L’équipe, pilotée par Pierre-André Imbert, est peu ou prou la même. Mais quand l’un pouvait manier la langue de bois et afficher un surprenant optimisme, l’autre met les pieds dans le plat. «Rebs» n’a pas sa langue dans sa poche et aime «secouer les branches», comme il l’avoue lui-même. Michel Sapin ne lui a pas seulement laissé Titi, le poisson rouge, en héritage.
Mais aussi les chiffres du chômage, que ce fort en gueule refuse tout net de commenter quand son prédécesseur s’y prêtait scrupuleusement. «C’était une erreur ! Quand vous annoncez pour la cinquième fois une hausse, c’est une catastrophe, médiatiquement !» pense-t-il. Chaque 26 du mois, ce socialiste – qui en a pourtant vu d’autres – stresse. «Il faut remettre de la sérénité dans ces chiffres. Il n’y a que les tendances trimestrielles qui sont signifiantes.

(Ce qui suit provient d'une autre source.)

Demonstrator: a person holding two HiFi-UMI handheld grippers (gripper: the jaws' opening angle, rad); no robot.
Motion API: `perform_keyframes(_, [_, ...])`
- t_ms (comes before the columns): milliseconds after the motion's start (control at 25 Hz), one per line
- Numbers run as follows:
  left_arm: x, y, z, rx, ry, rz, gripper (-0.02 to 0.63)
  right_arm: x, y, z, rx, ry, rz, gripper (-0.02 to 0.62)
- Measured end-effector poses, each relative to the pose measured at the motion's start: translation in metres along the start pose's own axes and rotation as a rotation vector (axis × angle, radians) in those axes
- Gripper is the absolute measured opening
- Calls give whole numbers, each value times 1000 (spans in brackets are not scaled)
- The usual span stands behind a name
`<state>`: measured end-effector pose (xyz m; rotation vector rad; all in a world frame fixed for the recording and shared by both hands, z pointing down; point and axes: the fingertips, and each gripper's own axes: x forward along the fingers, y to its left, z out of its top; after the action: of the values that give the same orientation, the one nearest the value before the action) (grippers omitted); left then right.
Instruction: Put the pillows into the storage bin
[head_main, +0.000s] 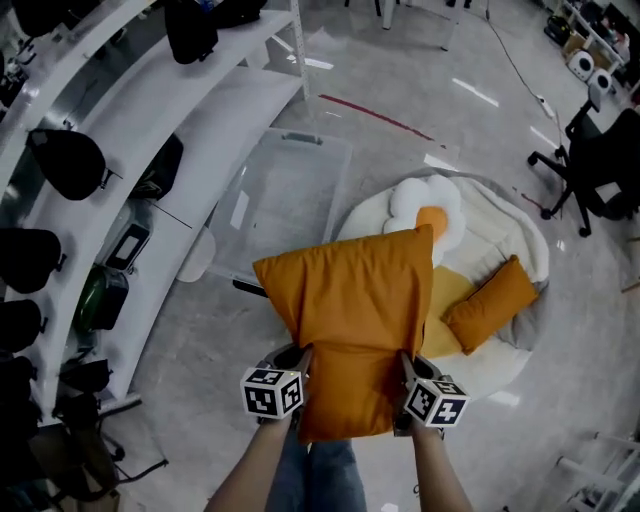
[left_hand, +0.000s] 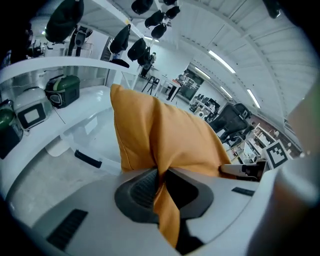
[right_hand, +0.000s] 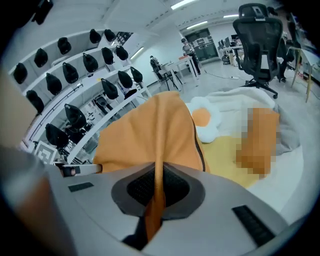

Au sens du BIT, notre taux de chômage atteint 9,7 %», relativise-t-il.
Son ambition ? «Ne pas avoir atteint les 10 % de chômage au sens du BIT à la fin de l’année.» Son horizon est court. Et modeste. Mais ce pragmatique déteste les fausses promesses et sait qu’elles ont déjà coûté cher à la gauche. «Il n’est pas concevable qu’à un moment donné les entreprises ne se saisissent pas de tout ce que l’on a fait. Mais jusqu’à présent, c’est un échec», se désole-t-il.